## To do
Scan the listing below and copy each line holding the word "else".

------------------------------

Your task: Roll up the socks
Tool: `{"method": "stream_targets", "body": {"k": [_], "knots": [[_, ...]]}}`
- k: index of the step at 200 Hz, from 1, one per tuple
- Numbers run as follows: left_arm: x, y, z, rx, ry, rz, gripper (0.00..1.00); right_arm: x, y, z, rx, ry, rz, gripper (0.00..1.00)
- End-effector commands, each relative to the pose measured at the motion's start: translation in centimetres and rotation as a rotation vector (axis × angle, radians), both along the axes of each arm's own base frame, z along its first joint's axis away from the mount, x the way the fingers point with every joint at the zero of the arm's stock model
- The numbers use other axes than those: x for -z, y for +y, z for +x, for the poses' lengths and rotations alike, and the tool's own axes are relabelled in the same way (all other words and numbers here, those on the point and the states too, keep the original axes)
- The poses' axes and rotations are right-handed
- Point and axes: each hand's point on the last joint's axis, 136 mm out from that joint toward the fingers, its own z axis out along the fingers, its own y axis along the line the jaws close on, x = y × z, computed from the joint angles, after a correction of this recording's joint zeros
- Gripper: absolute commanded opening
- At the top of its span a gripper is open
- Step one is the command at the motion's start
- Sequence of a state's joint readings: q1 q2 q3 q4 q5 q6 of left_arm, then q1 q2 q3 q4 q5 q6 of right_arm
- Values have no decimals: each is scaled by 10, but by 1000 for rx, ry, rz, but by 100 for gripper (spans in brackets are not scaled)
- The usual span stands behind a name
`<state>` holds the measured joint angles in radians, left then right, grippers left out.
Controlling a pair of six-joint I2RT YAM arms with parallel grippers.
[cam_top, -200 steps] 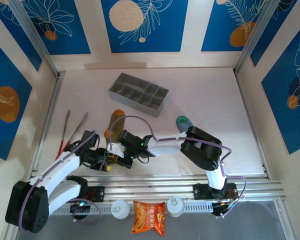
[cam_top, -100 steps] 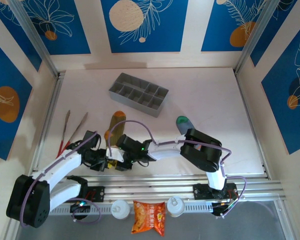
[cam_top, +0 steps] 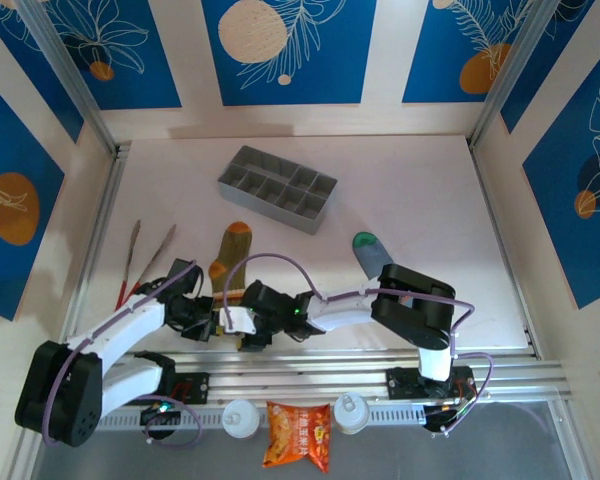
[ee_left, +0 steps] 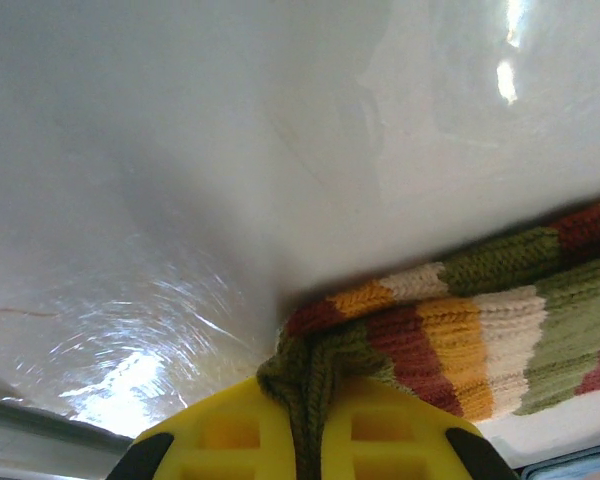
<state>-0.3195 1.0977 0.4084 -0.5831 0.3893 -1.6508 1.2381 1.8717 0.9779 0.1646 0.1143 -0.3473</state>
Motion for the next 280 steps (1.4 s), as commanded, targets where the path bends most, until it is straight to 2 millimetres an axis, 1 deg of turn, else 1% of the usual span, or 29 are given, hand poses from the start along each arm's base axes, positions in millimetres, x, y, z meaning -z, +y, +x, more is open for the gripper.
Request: {"method": "stream_targets", "body": {"k": [1, 13, 23, 39, 51, 63, 76, 89, 114, 132, 143, 159, 180, 230, 262, 280], "knots": [[18, 16, -23, -44, 118, 93, 0, -10, 17, 9, 8, -58, 30, 59], [18, 17, -24, -42, 120, 95, 0, -9, 20, 13, 20, -78, 26, 57], [17, 16, -23, -39, 119, 94, 0, -11, 20, 17, 34, -103, 32, 56], [16, 16, -22, -38, 116, 96, 0, -19, 18, 20, 52, -126, 53, 59], [16, 16, -22, -38, 116, 95, 0, -22, 13, 13, 34, -110, 60, 62], [16, 16, -21, -38, 115, 95, 0, -19, 6, 5, 7, -98, 50, 66], [16, 16, -21, -38, 115, 94, 0, -12, 1, -3, -23, -96, 31, 67], [14, 16, -21, -37, 114, 94, 0, -6, -1, -4, -32, -96, 18, 67], [14, 16, -20, -35, 111, 96, 0, -5, 6, 3, -15, -99, 17, 62], [14, 16, -20, -35, 113, 95, 0, -8, 14, 8, 2, -97, 29, 57], [14, 15, -20, -35, 112, 93, 0, -6, 16, 11, 10, -100, 21, 55], [13, 15, -19, -35, 109, 94, 0, -5, 18, 13, 17, -100, 17, 48], [13, 15, -18, -34, 108, 94, 0, -1, 16, 13, 25, -93, 2, 42], [12, 14, -15, -28, 103, 91, 0, 13, 5, 13, 51, -68, -36, 42], [10, 14, -14, -24, 102, 94, 0, 20, 3, 16, 75, -60, -65, 35], [10, 14, -14, -25, 104, 93, 0, 22, 1, 16, 88, -44, -71, 25]]}}
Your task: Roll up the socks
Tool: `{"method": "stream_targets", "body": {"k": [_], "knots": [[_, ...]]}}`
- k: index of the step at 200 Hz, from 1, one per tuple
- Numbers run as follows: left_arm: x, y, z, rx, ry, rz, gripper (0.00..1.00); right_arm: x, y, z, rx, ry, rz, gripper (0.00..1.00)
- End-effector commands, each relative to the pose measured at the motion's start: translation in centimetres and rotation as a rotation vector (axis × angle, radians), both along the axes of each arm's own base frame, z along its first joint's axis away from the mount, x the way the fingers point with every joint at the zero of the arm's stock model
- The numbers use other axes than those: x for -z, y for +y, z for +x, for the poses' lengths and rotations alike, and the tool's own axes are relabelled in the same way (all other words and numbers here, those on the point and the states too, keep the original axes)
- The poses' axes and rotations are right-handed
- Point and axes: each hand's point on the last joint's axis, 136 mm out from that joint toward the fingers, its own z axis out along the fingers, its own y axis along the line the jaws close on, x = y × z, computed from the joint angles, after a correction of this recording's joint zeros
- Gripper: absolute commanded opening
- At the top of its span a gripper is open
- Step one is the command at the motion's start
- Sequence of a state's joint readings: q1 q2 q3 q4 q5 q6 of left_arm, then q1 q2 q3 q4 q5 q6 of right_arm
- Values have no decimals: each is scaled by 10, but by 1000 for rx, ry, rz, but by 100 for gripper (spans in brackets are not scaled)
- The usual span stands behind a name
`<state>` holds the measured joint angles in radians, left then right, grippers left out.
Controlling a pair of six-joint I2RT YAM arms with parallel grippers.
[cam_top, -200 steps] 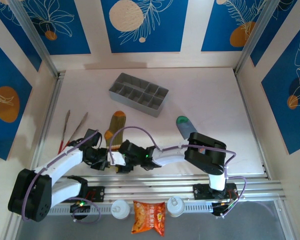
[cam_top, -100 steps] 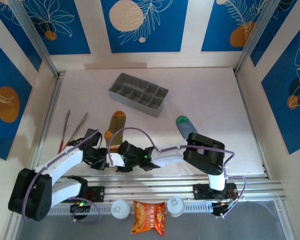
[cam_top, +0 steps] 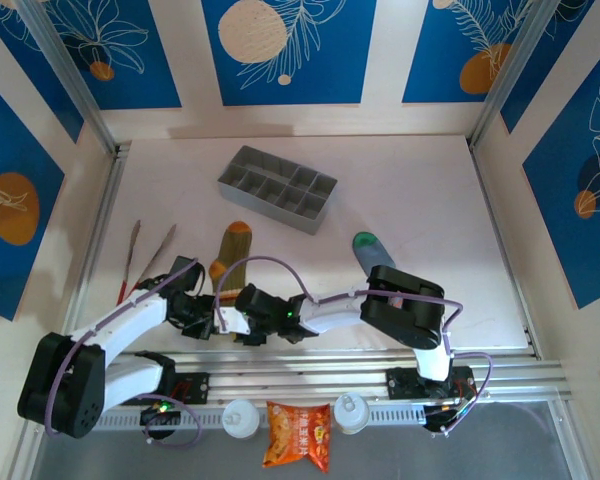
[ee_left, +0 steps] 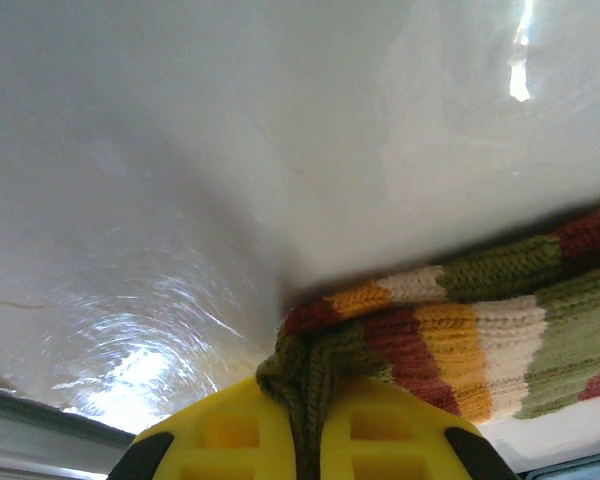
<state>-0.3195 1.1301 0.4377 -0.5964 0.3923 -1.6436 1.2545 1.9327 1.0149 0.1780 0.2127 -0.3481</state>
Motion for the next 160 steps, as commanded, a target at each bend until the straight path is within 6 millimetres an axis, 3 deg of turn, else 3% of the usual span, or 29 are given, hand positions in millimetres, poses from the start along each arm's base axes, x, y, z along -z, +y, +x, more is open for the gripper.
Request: {"method": "stream_targets", "body": {"k": [1, 48, 75, 107, 122, 140, 160], "knots": [[12, 15, -17, -32, 91, 91, 0, 8, -6, 4, 40, 23, -36, 25], [12, 15, -17, -36, 87, 86, 0, 6, -9, 2, 78, 130, -32, 3], [8, 17, -12, -44, 66, 88, 0, 1, -13, -4, 92, 297, -27, 0], [-8, 21, 0, -37, -1, 106, 38, 1, -21, -10, 137, 574, -33, 0], [-17, 24, 3, -36, -25, 118, 51, 3, -24, -10, 164, 676, -38, 0], [-27, 26, 5, -32, -57, 129, 62, 4, -26, -5, 202, 781, -37, 0], [-39, 28, 9, -24, -117, 127, 62, 3, -27, 1, 246, 888, -41, 0]]}}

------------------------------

## Answer area
Motion for the next 280 steps (1.4 s), as commanded, targets where the path bends most, until it is straight to 2 millimetres an axis, 1 deg of turn, else 1% of the usual span, or 29 are given, hand poses from the start along each arm's base axes, positions in millimetres, x, y, z meaning -z, +y, +x, more is open for the gripper.
Motion for the next 160 steps, as commanded, a target at each bend until the straight path is within 6 millimetres an axis, 3 deg of turn, else 3% of the usual span, or 29 are given, hand positions in millimetres, poses from the start along each arm's base axes, x, y, z along -z, +y, +x, more is open for the gripper.

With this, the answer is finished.